How long a lockdown can builders take?
With visibility on revenue and profits akin to an economic pea-souper in the short-term, the durability of many consumer-focused sectors is overwhelmingly dependant on the length of the coronavirus lockdown and how the economy reacts.
The City’s spreadsheet-jockeys have all been wrestling with their calculations and financial models for how the situation could unfold.
If the lockdown is not lifted until the end of June, meaning the home building companies make no sales for three months, the sector’s balance sheets generally look strong enough to cope, according to UBS in a note in late March.
Peel Hunt’s Lewis calculated that housebuilders will lose two months’ worth of sales activity and see only “modest” house price declines, which due to the time of year is likely to represent around a 20% drop in private sales and translate to roughly a 30% drop in profits.

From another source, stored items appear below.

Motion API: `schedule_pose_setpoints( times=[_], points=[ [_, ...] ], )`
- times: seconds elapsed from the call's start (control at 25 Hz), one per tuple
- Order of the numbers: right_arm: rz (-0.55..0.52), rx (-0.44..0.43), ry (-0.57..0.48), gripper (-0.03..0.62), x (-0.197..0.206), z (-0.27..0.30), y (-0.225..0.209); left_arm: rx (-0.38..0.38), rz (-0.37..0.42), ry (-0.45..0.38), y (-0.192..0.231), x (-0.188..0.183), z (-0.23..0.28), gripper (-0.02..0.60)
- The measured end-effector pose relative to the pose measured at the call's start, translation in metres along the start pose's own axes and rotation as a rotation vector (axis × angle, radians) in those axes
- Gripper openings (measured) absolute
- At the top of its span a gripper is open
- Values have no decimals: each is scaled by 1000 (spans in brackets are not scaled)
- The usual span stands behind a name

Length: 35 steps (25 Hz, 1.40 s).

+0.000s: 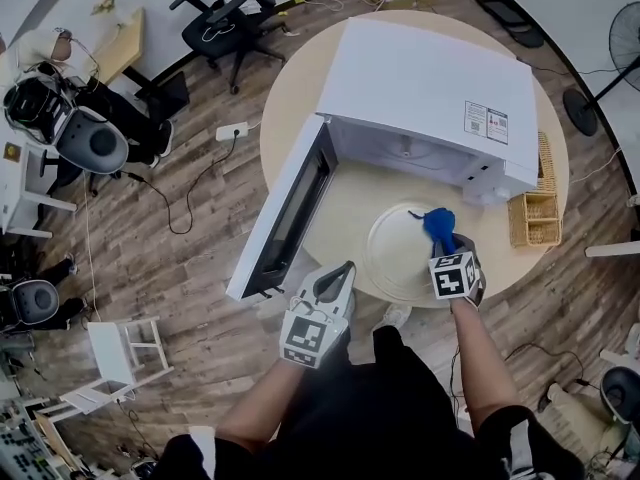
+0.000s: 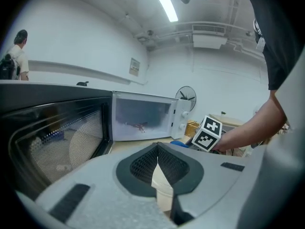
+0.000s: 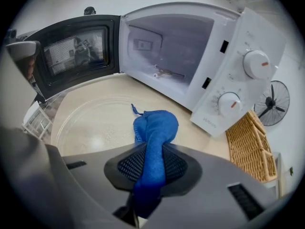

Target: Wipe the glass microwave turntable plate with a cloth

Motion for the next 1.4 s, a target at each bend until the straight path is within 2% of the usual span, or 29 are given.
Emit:
schedule_pose_setpoints(
  times=[0.12, 0.32, 0.6, 0.8, 0.92, 1.2, 1.4],
  points=[
    [15, 23, 10, 72, 5, 1, -8, -8, -23, -5, 3, 2, 0, 6],
    [34, 57, 23, 71, 14, -2, -23, 4, -15, -5, -3, 2, 4, 5],
    [71, 73, -28, 72, 18, -4, -26, 8, -9, -12, -5, -1, 4, 6],
    [144, 7, -130, 77, 13, -16, -18, 5, -12, -14, -4, 2, 1, 5],
    [144, -26, -195, 77, 1, -32, -8, 3, -15, -15, -3, 2, 0, 5],
    [90, -158, -278, 78, -22, -67, 31, 9, -22, -19, -6, 4, -3, 6],
    [19, -262, -288, 78, -29, -78, 67, -13, -30, -10, -1, 11, -9, 6]
  ],
)
Point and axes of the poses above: the fingertips, and each gripper's own axes: z forward along the fingers, y to its left, x out of its underside, the point moved 5 cm from there along -z, backward along the fingers, and after that the axes turned 2 degrees about y, right-handed, at the moved point
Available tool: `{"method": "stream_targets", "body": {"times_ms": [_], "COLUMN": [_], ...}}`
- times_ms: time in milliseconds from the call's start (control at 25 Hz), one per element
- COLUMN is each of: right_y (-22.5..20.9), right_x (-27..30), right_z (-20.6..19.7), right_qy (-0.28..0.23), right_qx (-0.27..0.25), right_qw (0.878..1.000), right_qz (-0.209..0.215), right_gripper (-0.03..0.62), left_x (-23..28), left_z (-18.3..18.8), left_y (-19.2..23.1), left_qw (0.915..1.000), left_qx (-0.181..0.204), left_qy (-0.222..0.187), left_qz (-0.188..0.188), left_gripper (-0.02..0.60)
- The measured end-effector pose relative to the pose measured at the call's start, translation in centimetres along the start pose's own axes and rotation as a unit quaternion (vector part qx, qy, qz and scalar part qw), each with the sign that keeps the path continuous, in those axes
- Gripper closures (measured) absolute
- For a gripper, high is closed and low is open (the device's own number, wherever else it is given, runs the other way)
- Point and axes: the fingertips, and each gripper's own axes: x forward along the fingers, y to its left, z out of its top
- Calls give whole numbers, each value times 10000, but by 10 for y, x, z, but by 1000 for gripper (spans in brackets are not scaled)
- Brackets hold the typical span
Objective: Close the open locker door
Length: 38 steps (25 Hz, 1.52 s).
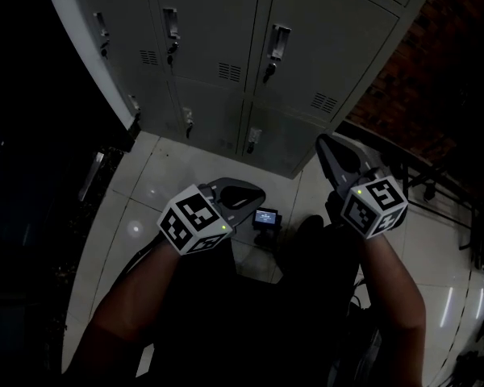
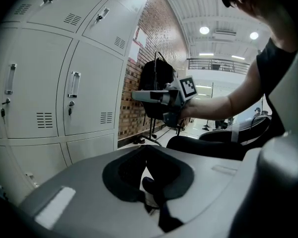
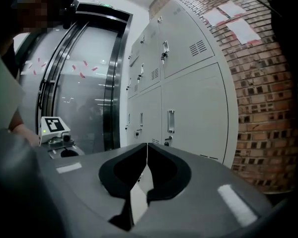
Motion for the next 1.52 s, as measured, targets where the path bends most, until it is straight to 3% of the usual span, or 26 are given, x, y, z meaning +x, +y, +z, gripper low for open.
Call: {"method": "stream_targets", "body": {"times_ms": [320,520,720,1160,1520], "right_y": [9,29,40,48,45], "right_x": [-42,-58,-63,-68,-68], "right_z": [-43,-60,-75,-74,-79], "right_qy": [241,308,342,172,277], "right_qx": [190,347,175,277,233], "right_qw": [9995,9986,9983,9968,9969], "right_qz": [-21,262,431,728,705], "right_gripper": [586,586,586,592,592], "left_x": [1,2,3,2,1], "left_z": [1,0,0,-1,-2], "left_y": [-1,-2,-4,-3,-3], "left_qw": [10000,10000,9999,9999,9999], "left_qx": [22,71,99,101,94], "left_qy": [-43,18,34,70,93], "left_qz": [-6,-17,-13,5,15], "left_gripper": [569,569,569,569,569]}}
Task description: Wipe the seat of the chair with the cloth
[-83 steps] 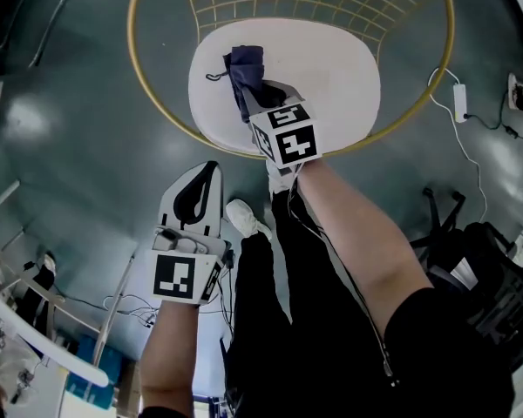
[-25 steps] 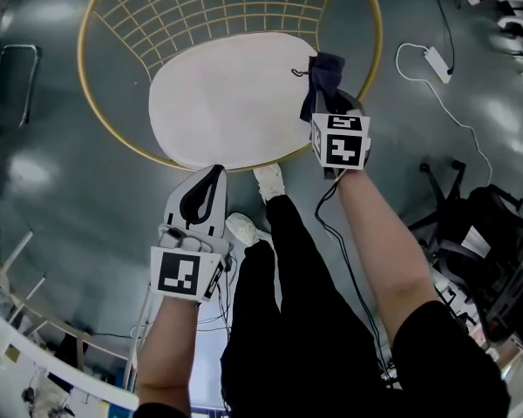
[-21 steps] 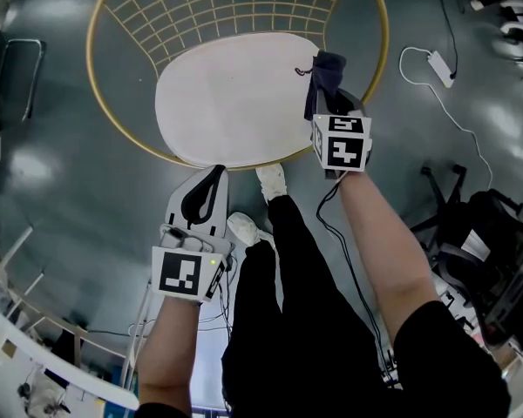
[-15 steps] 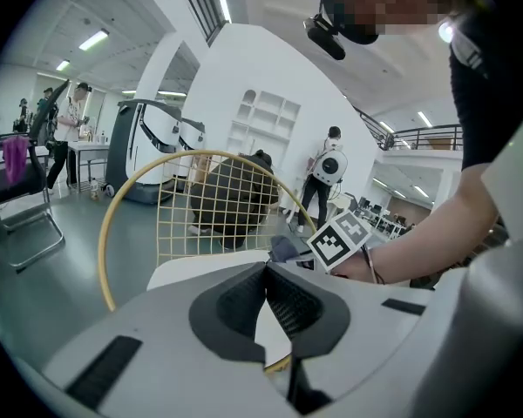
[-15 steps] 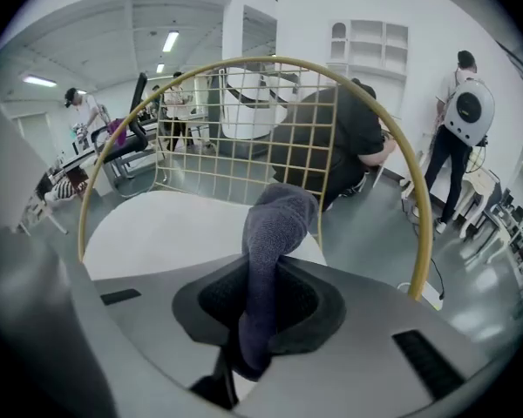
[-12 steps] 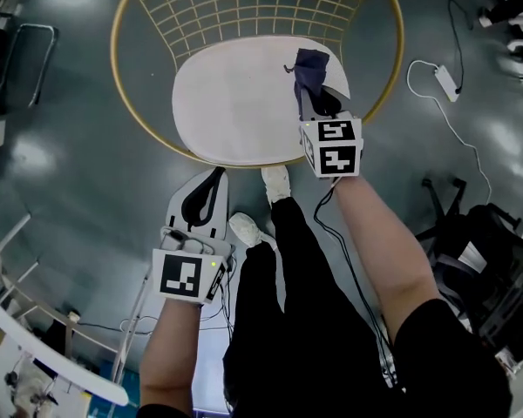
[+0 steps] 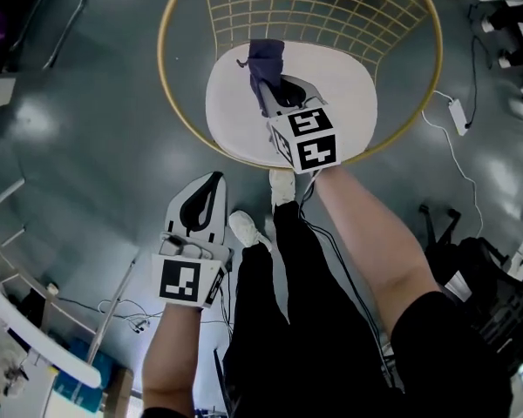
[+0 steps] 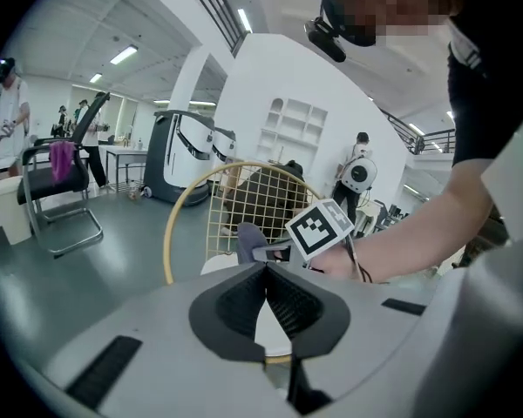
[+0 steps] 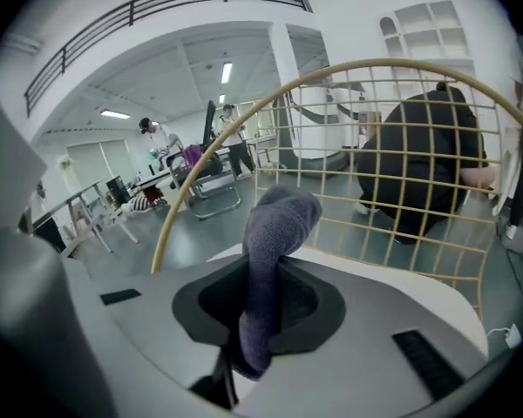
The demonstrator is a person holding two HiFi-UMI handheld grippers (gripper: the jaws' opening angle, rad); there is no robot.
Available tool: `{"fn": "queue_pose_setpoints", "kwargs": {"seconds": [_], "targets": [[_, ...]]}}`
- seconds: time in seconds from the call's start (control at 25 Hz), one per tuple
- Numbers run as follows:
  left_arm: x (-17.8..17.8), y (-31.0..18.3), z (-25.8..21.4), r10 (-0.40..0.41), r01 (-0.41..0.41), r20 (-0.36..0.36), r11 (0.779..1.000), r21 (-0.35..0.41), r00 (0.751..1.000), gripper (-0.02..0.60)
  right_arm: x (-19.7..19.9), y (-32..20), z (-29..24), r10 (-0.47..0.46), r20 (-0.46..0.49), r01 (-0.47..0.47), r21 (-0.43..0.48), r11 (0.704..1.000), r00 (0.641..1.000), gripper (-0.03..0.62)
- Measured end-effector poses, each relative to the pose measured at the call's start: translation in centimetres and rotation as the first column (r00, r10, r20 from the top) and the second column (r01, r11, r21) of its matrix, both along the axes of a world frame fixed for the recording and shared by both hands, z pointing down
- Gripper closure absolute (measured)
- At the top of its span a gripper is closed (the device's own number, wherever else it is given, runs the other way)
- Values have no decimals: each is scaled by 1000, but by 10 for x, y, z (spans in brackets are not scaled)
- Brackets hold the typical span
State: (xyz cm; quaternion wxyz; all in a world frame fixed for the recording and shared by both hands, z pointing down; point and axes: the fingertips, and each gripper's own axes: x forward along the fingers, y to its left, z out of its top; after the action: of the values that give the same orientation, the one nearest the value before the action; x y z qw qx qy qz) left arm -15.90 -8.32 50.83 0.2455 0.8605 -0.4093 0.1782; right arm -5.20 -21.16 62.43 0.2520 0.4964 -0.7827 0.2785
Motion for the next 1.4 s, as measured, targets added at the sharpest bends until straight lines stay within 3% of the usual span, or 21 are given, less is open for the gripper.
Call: {"fn": "queue_pose_setpoints", "kwargs": {"seconds": [0.28,0.56,0.88,1.08,1.4], "targets": [[-28,1,6,-90,90,20,996,-23,996,569,-67,-20,13,-99,130,106,-49,993,987,533],[-23,-10,16,-134,135,25,990,-47,991,569,-82,-38,36,-165,132,177,-85,981,977,532],[-10,-18,32,-133,134,29,989,-64,991,569,-66,-48,51,-143,133,157,-100,982,981,531],[10,-29,31,-105,107,22,993,-58,994,569,-22,-58,69,-42,93,57,-160,985,995,531],[39,-32,34,-39,39,7,998,-58,999,569,29,-56,78,41,48,-32,-185,982,998,531]]}}
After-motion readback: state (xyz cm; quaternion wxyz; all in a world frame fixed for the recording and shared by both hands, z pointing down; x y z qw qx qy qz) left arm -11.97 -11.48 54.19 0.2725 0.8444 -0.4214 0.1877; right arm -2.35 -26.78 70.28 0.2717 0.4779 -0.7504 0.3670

JP Morgan Cazenove’s recent estimates incorporated a 30% decline in housing completions for 2020, although this was felt to be a conservative estimate, leading to a 40% cut to the sector’s earnings on average.
Muddying the waters or perhaps providing some encouragement that some sales were still going through the system, Barratt revealed last week that since the lockdown on 23 March and 12 April it had sold almost 1,350 homes.
Share prices and valuations
Shares in the housebuilding sector have de-rated from 1.9 times book value before the outbreak to a current position where market capitalisations are on average less than 1.3 times the value of their assets.
This means financial markets are pricing in a real house price decline of around 9.5%, Liberum calculates.
As such, if the housing markets enjoy a “soft landing”, with house prices down around 7%, Liberum sees value investing in the housebuilders.
However, a scenario where house prices fall by more than 10% in real terms would lead to further “downside” for the sector shares, the analysts calculate.
A worse scenario, akin to the wake of the financial crisis where real house prices collapse by 16%, would squeeze the theoretical fair value to around 0.6 times book value, Liberum said, leading to further share price downside to the builders of around 50%.
Liberum’s picks are Persimmon, Gleeson and Bellway, with “good risk/reward” seen in Crest Nicholson and Vistry.
Similarly Citigroup’s sector specialists last week said with the shares at such depressed levels the risk-reward in the sector “looks attractive”.
Citi’s top pick was Persimmon, followed by the fellow ‘buy’ rated names Taylor Wimpey, Barratt, Redrow and Bellway.